La otra novedad sobre luchas sociales fueron las irrupciones populares principalmente de 2019: en Chile, Colombia, Haití, entre otros países.  Se le llamó “estallidos sociales” y esencialmente fueron conflictos de clase, concentrados temporalmente, con gente en la calle, sin proyecto claro más allá de la oposición a lo existente, que tuvieron una represión brutal.  La irrupción popular sin continuidad fue evidente en Chile y las dos consultas públicas (referéndums) con resultados negativos para una reforma constitucional (una de perfil más de izquierda en 2022 y una de perfil reaccionario en 2023). La tensión entre proyectos de sociedad sigue abierta. En Colombia aquella irrupción y sucesos posteriores contribuyeron a la victoria de Petro.
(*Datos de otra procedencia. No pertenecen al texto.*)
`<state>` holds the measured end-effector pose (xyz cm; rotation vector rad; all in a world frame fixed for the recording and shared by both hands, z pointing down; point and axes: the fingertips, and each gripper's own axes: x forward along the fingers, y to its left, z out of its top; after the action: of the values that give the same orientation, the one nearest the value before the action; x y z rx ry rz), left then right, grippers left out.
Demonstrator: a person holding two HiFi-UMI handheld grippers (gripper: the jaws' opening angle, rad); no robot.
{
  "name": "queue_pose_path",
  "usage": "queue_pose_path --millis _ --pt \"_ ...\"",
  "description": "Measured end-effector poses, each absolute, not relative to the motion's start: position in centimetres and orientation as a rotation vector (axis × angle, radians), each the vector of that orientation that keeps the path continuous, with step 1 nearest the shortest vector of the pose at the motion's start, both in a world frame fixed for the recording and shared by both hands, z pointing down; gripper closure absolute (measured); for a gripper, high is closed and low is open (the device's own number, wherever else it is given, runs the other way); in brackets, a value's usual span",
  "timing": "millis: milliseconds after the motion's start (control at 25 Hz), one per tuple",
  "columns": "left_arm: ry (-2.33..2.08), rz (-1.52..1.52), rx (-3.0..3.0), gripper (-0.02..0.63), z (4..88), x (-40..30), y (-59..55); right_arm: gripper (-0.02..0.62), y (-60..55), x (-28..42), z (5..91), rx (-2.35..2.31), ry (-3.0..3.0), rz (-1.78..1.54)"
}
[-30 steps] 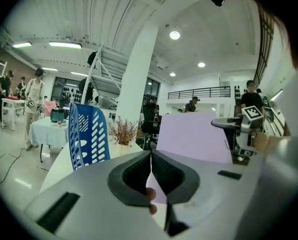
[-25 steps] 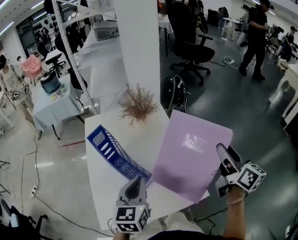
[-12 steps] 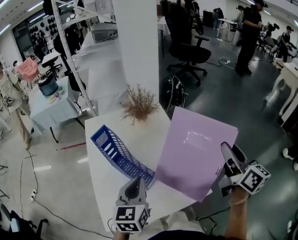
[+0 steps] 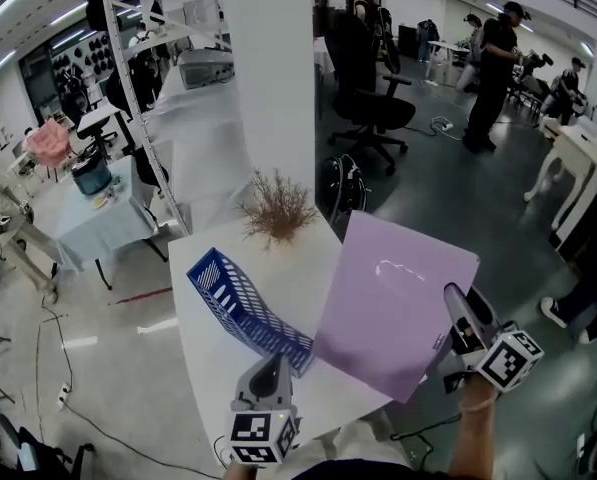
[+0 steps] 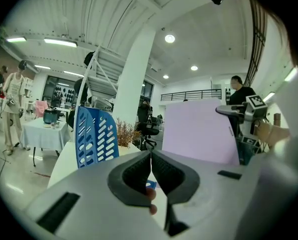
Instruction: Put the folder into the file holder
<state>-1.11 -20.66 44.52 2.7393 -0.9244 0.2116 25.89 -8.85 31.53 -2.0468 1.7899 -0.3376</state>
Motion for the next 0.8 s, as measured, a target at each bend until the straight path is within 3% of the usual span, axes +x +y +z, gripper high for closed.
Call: queue_pose_path --millis 800 --pt "-0.912 0.191 2.746 0.601 44.3 -4.9 -19.8 0.431 -8.9 20.4 28.1 -2.047 1.817 -0.168"
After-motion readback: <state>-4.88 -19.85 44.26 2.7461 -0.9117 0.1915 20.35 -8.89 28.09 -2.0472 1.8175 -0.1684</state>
Pero aquí no terminó la historia: un conjunto de poderes fácticos e intereses continúa jugando como siempre (por ejemplo, con la guerra jurídica, como se mencionó anteriormente).

En suma y ya para concluir, el campo de batallas puede ser erróneamente reducido a lo electoral y a un posibilismo político partidario, cuando en realidad una buena parte de las luchas se despliegan en el tejido social cotidianamente y contra intereses poderosos que parecen difusos. No hay que confundir esto con enfoques conspirativos. Sigue siendo clave, por tanto, la capacidad de construir coordenadas de reflexión y miradas alternativas sobre cómo se manifiesta este campo de batallas y neutralizar a los gestores de la ambigüedad sobre lo que está en juego en la región. A veces jugando con palabras que buscan consenso como democracia y libertad. Y en estas batallas también está Uruguay, por supuesto, aunque no lo parezca.